From the Nepal Rastra Bank : Gross foreign exchange reserves increased 5.6 percent to Rs.1096.68 billion as at mid-February 2020 from Rs.1038.92 billion as at mid-July 2019. Of the total foreign exchange reserves, reserves held by NRB increased to Rs.947.24 billion as at mid-February 2020 from Rs.902.44 billion as at mid-July 2019. Reserves held by banks and financial institutions (except NRB) increased to Rs.149.44 billion as at mid-February 2020 from Rs.136.47 billion as at mid-July 2019. The share of Indian currency in total reserves stood at 22.9 percent as at mid-February 2020.
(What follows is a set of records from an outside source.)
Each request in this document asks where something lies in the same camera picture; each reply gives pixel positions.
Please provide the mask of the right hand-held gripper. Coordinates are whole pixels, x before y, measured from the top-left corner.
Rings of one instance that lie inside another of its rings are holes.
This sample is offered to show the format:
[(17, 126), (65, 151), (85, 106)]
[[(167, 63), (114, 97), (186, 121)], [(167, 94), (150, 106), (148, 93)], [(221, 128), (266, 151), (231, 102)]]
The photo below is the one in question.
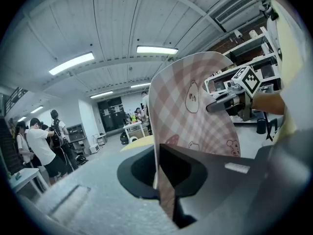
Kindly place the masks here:
[(238, 115), (243, 121), (252, 118), (252, 101), (261, 85), (251, 66), (240, 68), (228, 82), (227, 97), (206, 106), (209, 113), (226, 110), (230, 116)]

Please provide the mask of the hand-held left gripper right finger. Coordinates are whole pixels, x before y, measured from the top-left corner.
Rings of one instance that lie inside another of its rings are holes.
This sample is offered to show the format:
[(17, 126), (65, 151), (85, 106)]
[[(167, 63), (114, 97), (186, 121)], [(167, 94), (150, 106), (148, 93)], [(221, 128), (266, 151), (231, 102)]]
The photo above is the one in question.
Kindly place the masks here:
[(185, 235), (264, 235), (294, 230), (311, 183), (311, 132), (296, 131), (255, 158), (160, 146), (175, 190), (174, 221)]

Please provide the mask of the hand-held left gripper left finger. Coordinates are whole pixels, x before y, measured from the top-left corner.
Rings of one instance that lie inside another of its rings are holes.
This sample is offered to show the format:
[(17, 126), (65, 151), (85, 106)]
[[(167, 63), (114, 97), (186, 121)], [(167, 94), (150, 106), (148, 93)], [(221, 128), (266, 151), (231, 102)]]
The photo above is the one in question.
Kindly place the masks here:
[(22, 207), (44, 235), (167, 235), (177, 226), (154, 188), (152, 147), (87, 162)]

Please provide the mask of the pink checked bear-print cloth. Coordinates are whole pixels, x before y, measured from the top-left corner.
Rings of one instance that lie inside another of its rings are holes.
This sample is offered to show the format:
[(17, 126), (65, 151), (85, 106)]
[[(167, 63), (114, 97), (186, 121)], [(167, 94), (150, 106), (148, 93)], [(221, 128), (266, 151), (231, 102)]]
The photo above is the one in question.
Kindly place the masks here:
[(169, 218), (174, 216), (174, 184), (161, 165), (161, 144), (214, 155), (241, 155), (229, 114), (207, 112), (214, 98), (203, 89), (205, 79), (230, 65), (230, 59), (218, 52), (195, 53), (171, 63), (151, 81), (148, 112), (154, 136), (156, 188), (160, 206)]

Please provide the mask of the person's right forearm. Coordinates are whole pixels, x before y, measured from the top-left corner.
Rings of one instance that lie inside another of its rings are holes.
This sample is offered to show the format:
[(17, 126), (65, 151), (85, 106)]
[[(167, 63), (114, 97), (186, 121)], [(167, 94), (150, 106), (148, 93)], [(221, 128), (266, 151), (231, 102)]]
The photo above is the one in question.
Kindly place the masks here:
[(285, 103), (279, 92), (256, 93), (252, 100), (252, 109), (274, 115), (283, 115)]

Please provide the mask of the black waste bin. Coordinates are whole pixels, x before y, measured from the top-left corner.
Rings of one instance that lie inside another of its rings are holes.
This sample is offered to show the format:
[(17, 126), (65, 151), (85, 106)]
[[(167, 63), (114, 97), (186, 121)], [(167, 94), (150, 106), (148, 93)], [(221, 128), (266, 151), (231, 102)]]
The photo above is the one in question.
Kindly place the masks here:
[(257, 120), (256, 133), (257, 134), (265, 134), (267, 132), (267, 121), (264, 118), (260, 118)]

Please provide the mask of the white cart table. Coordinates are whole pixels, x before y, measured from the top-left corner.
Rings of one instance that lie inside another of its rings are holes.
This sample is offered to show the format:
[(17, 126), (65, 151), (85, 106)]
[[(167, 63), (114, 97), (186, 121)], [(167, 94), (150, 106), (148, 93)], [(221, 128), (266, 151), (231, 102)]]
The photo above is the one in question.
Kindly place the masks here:
[(148, 127), (143, 127), (142, 122), (139, 120), (137, 122), (125, 125), (123, 129), (128, 140), (133, 136), (136, 136), (138, 139), (140, 139), (150, 135)]

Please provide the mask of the white shelving unit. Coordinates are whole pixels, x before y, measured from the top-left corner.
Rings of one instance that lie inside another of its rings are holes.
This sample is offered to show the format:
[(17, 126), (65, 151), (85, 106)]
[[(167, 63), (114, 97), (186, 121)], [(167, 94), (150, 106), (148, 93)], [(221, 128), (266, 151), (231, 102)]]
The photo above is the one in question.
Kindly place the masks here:
[(261, 27), (260, 30), (261, 34), (255, 34), (249, 40), (224, 53), (224, 56), (233, 64), (217, 71), (205, 80), (206, 92), (213, 95), (227, 91), (231, 78), (246, 66), (254, 69), (262, 84), (274, 83), (280, 88), (278, 52), (266, 28)]

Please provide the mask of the black double door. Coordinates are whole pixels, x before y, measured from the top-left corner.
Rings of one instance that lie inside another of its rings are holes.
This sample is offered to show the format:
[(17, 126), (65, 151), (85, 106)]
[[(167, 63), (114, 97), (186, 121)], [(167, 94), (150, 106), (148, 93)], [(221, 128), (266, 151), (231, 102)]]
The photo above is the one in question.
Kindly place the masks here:
[(97, 103), (105, 132), (124, 127), (126, 117), (121, 97), (107, 99)]

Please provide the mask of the grey storage cabinet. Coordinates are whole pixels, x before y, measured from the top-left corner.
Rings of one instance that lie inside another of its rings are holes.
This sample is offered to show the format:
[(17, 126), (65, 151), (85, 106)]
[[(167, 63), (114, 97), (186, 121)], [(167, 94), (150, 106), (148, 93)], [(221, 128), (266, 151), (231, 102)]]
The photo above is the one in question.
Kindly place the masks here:
[(82, 124), (77, 124), (71, 127), (67, 127), (68, 138), (71, 147), (78, 155), (86, 155), (87, 137)]

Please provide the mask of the person's yellow knit top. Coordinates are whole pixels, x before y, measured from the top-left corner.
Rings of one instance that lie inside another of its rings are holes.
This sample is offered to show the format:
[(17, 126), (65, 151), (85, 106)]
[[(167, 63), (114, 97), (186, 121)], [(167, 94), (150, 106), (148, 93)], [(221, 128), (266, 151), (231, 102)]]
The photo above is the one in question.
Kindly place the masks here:
[(271, 0), (278, 18), (274, 21), (282, 51), (279, 71), (284, 103), (283, 123), (274, 142), (297, 130), (313, 128), (313, 47), (312, 38), (300, 14), (288, 0)]

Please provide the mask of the white ceiling air conditioner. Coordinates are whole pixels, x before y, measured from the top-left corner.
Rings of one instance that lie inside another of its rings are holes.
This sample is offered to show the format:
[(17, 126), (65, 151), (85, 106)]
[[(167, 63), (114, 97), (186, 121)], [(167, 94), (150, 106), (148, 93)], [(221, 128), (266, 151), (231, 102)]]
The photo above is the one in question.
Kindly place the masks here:
[(222, 0), (210, 17), (225, 32), (230, 32), (260, 15), (261, 0)]

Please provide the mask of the black staircase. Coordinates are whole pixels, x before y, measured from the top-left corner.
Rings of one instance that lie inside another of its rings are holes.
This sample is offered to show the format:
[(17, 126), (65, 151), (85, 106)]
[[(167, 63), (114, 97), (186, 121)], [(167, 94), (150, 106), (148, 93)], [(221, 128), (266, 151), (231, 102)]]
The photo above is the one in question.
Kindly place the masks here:
[(22, 159), (14, 147), (15, 121), (5, 116), (27, 93), (27, 90), (0, 85), (0, 159), (5, 169), (14, 174), (23, 168)]

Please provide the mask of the white table frame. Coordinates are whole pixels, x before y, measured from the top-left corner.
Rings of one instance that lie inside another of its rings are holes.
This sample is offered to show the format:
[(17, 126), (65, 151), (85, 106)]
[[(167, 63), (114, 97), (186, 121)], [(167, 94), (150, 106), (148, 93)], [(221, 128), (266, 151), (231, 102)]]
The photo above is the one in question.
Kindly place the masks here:
[(49, 185), (38, 168), (23, 168), (9, 179), (11, 189), (19, 196), (36, 202)]
Analysis B: Foreign Exchange Reserve for Import Purpose
Foreign Exchange Reserve






From the Nepal Rastra Bank : Based on the imports of the seven months of the current fiscal year 2076/77, the foreign exchange reserves of the banking sector is sufficient to cover the prospective merchandise imports of 9.7 months, and merchandise and services imports of 8.5 months.

Analysis C: Remittance Inflow



From the Central Bureau of Statistics :   Remittances have increased in the last eight months as compared to the previous year, due to COVID-19 that it will decrease now. Remittances are expected to fall by 18.5 percent compared to last year. There is also a surplus of Rs. 36.78 trillion in the banks as per the data till April 6. 
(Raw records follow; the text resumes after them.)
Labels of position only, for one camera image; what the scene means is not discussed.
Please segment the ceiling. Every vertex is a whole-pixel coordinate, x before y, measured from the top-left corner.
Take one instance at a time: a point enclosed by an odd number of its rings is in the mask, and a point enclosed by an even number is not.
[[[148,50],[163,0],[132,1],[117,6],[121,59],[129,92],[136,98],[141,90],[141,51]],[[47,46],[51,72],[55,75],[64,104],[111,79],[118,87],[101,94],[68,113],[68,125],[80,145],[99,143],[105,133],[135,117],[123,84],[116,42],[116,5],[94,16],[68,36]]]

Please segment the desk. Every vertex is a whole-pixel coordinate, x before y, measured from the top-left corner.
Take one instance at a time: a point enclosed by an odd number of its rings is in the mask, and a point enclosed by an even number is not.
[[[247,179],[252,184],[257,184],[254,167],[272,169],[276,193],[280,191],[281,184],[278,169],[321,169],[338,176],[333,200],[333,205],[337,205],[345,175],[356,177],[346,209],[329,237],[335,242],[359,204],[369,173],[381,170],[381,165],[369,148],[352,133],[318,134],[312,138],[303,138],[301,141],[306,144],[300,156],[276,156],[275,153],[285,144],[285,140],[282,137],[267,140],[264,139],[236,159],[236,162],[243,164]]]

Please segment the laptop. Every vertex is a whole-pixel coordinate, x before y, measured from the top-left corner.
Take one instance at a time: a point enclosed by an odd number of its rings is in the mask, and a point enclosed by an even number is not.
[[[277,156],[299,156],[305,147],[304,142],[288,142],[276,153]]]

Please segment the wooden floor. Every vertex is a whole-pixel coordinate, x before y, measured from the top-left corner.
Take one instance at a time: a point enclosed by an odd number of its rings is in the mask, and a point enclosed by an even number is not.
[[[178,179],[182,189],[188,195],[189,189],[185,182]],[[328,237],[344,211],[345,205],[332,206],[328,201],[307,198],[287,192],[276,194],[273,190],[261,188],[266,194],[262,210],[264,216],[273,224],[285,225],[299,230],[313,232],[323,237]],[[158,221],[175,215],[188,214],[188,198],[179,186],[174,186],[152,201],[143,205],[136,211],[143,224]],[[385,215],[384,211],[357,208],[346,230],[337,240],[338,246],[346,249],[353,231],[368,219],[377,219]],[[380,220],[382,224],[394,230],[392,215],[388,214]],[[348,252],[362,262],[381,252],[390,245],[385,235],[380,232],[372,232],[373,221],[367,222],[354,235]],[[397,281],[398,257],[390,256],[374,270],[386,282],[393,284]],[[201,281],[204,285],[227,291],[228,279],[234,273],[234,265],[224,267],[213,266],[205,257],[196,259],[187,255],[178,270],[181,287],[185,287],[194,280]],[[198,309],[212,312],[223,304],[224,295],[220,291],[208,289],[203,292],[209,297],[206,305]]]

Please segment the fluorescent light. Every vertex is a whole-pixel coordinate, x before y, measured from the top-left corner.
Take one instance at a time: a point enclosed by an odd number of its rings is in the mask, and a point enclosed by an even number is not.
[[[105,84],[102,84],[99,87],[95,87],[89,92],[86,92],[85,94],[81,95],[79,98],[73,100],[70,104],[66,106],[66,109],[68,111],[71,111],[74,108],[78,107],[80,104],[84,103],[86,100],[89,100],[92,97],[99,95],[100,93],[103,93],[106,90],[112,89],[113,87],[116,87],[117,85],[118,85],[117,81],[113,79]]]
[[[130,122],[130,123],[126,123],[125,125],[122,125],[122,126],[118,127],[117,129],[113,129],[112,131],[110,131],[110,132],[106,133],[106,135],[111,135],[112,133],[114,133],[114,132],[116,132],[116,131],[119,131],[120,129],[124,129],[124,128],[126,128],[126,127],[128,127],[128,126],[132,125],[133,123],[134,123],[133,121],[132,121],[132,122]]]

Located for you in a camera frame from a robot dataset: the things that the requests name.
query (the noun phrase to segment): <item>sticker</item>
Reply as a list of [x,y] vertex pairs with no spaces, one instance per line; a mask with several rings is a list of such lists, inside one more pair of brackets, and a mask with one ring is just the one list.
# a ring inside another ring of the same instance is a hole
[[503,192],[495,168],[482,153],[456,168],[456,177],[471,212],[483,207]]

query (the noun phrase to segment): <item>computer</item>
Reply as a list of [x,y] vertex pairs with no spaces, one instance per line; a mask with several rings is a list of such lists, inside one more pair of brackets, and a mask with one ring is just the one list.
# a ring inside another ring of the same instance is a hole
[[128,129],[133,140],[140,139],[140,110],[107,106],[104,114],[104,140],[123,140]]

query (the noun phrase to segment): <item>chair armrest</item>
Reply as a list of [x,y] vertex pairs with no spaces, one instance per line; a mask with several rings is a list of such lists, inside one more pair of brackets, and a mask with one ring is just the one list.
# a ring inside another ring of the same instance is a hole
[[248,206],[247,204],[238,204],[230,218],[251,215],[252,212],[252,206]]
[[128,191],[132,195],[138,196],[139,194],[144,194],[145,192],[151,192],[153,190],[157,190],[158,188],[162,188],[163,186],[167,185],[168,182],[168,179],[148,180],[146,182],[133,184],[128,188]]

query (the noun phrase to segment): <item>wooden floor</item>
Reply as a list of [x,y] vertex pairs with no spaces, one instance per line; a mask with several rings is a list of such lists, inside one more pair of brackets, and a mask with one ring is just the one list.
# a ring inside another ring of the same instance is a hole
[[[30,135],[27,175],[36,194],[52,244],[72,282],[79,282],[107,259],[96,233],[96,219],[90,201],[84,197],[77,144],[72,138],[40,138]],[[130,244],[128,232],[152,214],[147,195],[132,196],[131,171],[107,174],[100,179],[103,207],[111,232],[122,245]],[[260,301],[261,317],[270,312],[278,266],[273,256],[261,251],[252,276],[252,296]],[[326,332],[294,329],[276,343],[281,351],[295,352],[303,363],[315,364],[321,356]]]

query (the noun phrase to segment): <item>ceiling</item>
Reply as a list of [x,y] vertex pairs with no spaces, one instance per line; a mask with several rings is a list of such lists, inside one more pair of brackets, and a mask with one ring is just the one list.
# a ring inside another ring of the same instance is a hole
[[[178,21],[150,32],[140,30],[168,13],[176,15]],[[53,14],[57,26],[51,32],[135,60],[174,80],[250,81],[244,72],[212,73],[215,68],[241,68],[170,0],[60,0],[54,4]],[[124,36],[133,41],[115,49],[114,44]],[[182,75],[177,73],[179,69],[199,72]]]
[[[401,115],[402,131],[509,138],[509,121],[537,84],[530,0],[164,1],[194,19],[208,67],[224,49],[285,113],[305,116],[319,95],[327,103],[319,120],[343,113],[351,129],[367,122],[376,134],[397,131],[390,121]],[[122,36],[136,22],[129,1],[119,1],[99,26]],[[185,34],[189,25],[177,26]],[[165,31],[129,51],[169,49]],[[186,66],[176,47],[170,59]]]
From the above three quantitative analysis ,an adequate reserve of foreign exchange is essential to ensure that the country is able to import the desired goods and services from foreign countries. Remittance is the single large source of foreign exchange earnings for the country. In the last fiscal year, the country received remittance amounting to Rs 879 billion. (As shown in above figure). If the foreign exchange reserve starts to go down, we may have discourage import of luxury goods, cosmetics and high -end vehicles. Due to COVID-19, there is an alert signal that government may have to take following stringent measures if the foreign exchange reserve starts receding rapidly.

Support and maintain confidence in the policies for monetary and exchange rate management including the capacity to intervene in support of the national currency.
Limit external vulnerability by maintaining foreign currency liquidity to absorb shocks during times of crisis or when access to borrowing is curtailed and in doing so.
Provide a level of confidence to markets that a country can meet its external obligations;
Demonstrate the backing of domestic currency by external assets;
Assist the government in meeting its foreign exchange needs and external debt obligations.
Maintain a reserve for national disasters or emergencies.
Sound reserve management practices are important because they can increase a country's or regions overall resilience to shocks. Through their interaction with financial markets, reserve managers gain access to valuable information that keeps policy makers informed of market developments and views on potential threats. 
Respond effectively to COVID-19 crises, which may have accentuated the severity of these crises. Moreover, weak or risky reserve management practices can also have significant financial and reputational costs. 

In general, though, while lower FX reserves will insulate the Nepalese economy from the global economy and the consequence of COVID-19 this fiscal year 2076/77, at least they will give policymakers room to maneuver and help contain the pressure on external accounts and currencies as post-COVID-19 strategy. Therefore, sound reserve management policies and practices can support, but not substitute for, sound macroeconomic management. Moreover, inappropriate economic policies (fiscal, monetary, and exchange rate, and financial) can pose serious risks to the ability to manage reserves.